THE TERRA NOVA EXPEDITION

Terra Nova (en.wikipedia.org)

The Terra Nova leaving port for her trip to the South Pole:

https://www.youtube.com/watch?v=RR8aNabrWL8

“Dear old Dad and Mother, The end has come. Death has no terrors for me.—-we have struggled against very heavy odds to the bitter end. Two of the five of us are already dead and we three are nearly done up.”  Edward Wilson scrawled these words across water stained paper on the 22nd March 1912 in a final letter to his parents. Edward Atkinson discovered the letter nine months later in the tent Wilson and his remaining team perished in – thus ended the heroic attempt by Scott and his men to reach the South Pole in 1912.

Wilson was Chief Scientific Officer, responsible for the scientific work on the Terra Nova expedition led by Robert Falcon Scott. He was closer to Scott than any other member of the expedition and during the voyage from Britain, and almost to the end of their ill fated enterprise, he kept a detailed record of daily activities.

Edward Wilson (westbournehistory.com)

The words Edward recorded back on 29th November 1910 conveyed a completely different mood. That Tuesday was a calm, warm sunny day for the Terra Nova’s departure from Port Chalmers for Antarctica. “Dunedin had been given a special holiday to see us off at 2.30pm.
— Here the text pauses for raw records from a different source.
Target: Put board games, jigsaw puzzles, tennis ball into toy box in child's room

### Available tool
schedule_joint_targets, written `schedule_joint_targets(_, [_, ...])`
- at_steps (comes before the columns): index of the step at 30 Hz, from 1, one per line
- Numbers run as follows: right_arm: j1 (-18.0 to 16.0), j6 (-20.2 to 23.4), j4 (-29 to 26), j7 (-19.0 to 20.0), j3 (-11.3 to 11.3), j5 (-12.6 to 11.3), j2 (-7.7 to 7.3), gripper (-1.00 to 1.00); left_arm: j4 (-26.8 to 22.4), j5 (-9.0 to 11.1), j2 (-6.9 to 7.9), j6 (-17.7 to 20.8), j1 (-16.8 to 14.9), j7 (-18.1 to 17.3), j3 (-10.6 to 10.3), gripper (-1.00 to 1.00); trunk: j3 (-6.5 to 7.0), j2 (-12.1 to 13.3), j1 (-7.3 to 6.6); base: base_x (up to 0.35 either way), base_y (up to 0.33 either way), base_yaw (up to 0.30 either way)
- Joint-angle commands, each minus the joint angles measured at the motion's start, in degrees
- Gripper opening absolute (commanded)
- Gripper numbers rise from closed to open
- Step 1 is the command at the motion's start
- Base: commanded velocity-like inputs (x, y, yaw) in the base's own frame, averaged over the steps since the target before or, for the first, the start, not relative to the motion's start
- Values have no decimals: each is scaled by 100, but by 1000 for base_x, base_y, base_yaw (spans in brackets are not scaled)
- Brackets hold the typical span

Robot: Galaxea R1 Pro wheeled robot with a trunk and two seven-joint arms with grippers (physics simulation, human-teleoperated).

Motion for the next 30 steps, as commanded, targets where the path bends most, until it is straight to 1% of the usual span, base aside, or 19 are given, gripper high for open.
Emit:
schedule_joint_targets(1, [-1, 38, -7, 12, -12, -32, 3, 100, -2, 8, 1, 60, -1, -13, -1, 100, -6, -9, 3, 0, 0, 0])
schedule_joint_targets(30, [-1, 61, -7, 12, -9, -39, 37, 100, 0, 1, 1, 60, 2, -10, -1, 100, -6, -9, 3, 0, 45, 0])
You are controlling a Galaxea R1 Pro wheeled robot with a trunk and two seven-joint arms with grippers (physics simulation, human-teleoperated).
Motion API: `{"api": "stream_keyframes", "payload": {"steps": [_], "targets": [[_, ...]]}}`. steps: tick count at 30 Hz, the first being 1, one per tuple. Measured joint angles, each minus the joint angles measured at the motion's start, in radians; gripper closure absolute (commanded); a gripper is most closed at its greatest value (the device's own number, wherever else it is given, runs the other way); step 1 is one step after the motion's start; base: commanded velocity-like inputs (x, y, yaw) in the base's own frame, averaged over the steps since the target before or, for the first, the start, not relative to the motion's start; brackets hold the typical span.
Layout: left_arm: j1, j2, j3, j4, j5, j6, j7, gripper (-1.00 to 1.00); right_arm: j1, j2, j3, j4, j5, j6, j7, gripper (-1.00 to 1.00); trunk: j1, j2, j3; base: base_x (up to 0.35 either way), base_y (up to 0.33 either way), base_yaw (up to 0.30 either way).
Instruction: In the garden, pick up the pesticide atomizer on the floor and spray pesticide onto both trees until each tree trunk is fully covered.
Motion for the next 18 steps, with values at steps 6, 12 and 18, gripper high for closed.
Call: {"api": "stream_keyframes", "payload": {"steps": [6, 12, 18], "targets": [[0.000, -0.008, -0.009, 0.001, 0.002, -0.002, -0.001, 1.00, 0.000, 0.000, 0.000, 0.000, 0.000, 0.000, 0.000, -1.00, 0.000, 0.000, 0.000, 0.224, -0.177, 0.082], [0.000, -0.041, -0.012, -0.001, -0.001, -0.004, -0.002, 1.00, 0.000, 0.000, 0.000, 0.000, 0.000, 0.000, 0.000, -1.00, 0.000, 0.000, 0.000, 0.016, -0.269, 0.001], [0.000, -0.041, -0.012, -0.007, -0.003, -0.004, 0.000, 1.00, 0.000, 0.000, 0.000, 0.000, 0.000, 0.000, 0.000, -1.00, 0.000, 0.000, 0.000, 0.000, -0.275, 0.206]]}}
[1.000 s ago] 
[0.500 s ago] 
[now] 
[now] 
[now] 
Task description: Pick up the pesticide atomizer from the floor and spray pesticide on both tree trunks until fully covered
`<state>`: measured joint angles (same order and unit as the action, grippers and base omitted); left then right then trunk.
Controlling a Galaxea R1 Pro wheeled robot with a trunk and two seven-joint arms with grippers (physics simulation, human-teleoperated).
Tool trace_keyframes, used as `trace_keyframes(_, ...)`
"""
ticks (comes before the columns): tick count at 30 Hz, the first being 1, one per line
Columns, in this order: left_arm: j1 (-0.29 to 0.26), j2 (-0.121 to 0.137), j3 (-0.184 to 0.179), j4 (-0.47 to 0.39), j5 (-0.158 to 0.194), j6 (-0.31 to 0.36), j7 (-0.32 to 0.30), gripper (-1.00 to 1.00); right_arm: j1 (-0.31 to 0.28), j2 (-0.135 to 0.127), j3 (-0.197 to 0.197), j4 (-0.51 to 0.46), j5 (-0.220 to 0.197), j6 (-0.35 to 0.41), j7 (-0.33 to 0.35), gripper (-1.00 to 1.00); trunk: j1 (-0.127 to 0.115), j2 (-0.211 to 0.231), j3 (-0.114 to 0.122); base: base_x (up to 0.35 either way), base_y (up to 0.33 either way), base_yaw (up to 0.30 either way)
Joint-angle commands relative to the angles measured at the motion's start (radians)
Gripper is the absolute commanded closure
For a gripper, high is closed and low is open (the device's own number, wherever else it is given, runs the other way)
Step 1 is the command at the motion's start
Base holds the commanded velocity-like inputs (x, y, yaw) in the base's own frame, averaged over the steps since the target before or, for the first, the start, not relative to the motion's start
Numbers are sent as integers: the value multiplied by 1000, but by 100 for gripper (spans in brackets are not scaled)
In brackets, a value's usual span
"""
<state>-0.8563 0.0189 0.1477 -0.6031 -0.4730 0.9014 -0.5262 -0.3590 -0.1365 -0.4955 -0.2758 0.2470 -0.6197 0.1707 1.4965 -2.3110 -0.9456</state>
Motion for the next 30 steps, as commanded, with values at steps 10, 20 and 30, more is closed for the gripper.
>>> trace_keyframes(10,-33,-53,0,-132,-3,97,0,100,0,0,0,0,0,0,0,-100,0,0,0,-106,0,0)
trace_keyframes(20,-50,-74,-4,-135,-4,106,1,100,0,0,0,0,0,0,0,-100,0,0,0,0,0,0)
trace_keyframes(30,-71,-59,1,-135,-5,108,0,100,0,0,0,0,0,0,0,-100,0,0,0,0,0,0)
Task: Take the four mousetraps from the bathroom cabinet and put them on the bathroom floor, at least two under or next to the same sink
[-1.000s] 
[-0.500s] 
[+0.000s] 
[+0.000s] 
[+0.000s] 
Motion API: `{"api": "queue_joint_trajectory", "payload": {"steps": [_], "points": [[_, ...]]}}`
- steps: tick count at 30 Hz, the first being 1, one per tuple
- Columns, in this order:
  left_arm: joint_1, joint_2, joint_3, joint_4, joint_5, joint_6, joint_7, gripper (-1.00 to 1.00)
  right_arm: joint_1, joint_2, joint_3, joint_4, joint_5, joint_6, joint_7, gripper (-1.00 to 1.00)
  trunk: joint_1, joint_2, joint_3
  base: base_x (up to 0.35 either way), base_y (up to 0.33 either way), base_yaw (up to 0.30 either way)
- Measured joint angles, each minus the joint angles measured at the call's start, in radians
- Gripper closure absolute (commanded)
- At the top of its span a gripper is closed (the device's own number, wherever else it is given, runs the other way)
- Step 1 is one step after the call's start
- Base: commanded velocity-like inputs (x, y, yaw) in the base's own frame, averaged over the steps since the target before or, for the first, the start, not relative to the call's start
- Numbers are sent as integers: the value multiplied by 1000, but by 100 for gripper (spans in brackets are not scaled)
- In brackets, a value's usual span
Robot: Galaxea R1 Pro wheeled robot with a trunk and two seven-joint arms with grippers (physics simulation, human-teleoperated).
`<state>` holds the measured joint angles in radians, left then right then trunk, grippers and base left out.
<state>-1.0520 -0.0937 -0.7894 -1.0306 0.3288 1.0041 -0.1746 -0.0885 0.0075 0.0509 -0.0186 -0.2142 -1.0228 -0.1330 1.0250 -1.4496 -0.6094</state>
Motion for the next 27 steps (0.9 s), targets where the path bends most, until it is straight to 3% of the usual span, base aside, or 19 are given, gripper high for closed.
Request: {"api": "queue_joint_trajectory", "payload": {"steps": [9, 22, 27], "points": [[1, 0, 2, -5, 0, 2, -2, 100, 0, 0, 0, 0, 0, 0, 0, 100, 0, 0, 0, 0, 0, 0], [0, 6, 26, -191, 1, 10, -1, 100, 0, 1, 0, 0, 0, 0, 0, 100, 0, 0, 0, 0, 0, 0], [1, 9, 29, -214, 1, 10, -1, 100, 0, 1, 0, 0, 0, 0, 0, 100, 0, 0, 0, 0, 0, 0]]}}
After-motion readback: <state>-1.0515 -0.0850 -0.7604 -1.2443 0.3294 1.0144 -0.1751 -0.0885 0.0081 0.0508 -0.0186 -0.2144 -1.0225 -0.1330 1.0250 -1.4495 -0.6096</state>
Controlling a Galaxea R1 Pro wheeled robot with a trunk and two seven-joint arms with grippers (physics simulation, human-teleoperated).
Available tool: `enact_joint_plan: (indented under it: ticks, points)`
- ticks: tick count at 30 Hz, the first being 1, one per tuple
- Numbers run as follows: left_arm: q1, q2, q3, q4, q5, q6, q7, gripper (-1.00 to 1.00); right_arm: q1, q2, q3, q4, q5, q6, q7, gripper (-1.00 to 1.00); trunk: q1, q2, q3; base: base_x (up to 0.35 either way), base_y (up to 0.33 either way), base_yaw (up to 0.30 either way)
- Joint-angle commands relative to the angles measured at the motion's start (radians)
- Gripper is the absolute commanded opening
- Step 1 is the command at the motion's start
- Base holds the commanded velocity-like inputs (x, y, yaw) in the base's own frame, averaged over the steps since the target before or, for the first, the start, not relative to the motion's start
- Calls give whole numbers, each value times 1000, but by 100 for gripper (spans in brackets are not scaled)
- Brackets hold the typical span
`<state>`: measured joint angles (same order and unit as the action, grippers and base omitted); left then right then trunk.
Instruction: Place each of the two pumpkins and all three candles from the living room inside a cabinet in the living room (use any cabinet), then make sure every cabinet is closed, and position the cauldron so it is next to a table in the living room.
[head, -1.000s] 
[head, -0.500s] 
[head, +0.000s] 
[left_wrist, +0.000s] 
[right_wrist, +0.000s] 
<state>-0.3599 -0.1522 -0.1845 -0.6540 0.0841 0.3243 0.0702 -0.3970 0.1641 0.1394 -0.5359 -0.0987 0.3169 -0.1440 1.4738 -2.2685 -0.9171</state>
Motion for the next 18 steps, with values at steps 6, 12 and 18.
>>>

We were boisterously and very cheerily seen off and Ory (his wife) was with us onboard to the last when she had to go off on the tug, and there on the bridge, I saw her disappear out of sight waving happily, a goodbye that will be with me till the day I see her again in this world, or the next.”

The early days of the journey south passed in fine weather, allowing the horses and dogs aboard to adjust more easily to the small ship’s motion. Eleven days after leaving New Zealand, they arrived in pack ice. However, the men onboard knew what to expect.

SCOTT’S GOAL

It was Scott’s second attempt to reach the Pole. Wilson had been with him on that earlier Discovery Expedition. Also with them on that trip was Ernest Shackleton. Even as Captain Scott secretly planned his second visit to the ice, Shackleton was on his way in his own bid to conquer the frozen continent. Again, however, Shackleton failed to reach the South Pole. He turned back 97 miles short of it.

Scott knew he had to act quickly. With rumours circulating around London that the French, Germans and Japanese were all attempting to be the first to reach the Pole, it was relatively easy for Scott to mount another expedition.

HOLLOW VICTORY

Along with Wilson, Scott also chose Henry Bowers, Lawrence Oates and Edgar Evans for the polar party.  On this Terra Nova Expedition, these men would finally achieve their objective. For the first time, British feet stood on the South Pole. However, it was a hollow victory.

On Tuesday, 16 January 1912, Wilson wrote, “—lunched then came on a black flag and the Norwegians’ sledge, ski and dog tracks—” The British team had been beaten to their prize by Norway’s explorer, Roald Amundsen.

The disappointment in Scott’s party can only be imagined. As the five men made their way back to their ship, they endured appalling blizzard conditions on the Great Ice Barrier. Their supplies dwindled to nothing. Frostbite gnawed at their bodies as exhaustion overcame them. Only eleven miles from the One Ton Supply Depot, which had been re-stocked for them three weeks earlier, they finally succumbed to their pain and the torturous elements.

The Norwegian, Tryggve Gran, one of those in the party to discover the lost explorers, was the last man to see them before the ill-fated team’s damaged tent was covered for good in a snow memorial. Wilson’s frozen body sat propped up beside those of Captain Scott and Henry Bowers. “Dr. Wilson was sitting in a half reclining position with his back against the inside of the tent facing as we entered. On his features were the traces of a sweet smile and he looked as if he were about to wake from a sound sleep.” the Norwegian noted.

The aim of the Terra Nova Expedition had been achieved at a great cost. In Britain, the death of five of their best explorers was deemed too high a price to pay for reaching the Pole. The nation was still recovering from the loss of its greatest ship and the 1,523 who perished in the cold Atlantic on the Titanic.

This infamous maritime disaster, caused by an iceberg happened only days after the actual deaths of the polar team. 1912 was indeed a black year for Britain, and ‘ice’ must have been a dirty word.

As for the Terra Nova, she was re-purchased by her former owners after returning from Antarctica and sailed for Canada. She operated as a sealing vessel off Newfoundland until she sprung a leak and sank on the 13 September 1943.

The hardy little ship that had played her part in history had been afloat for 59 years.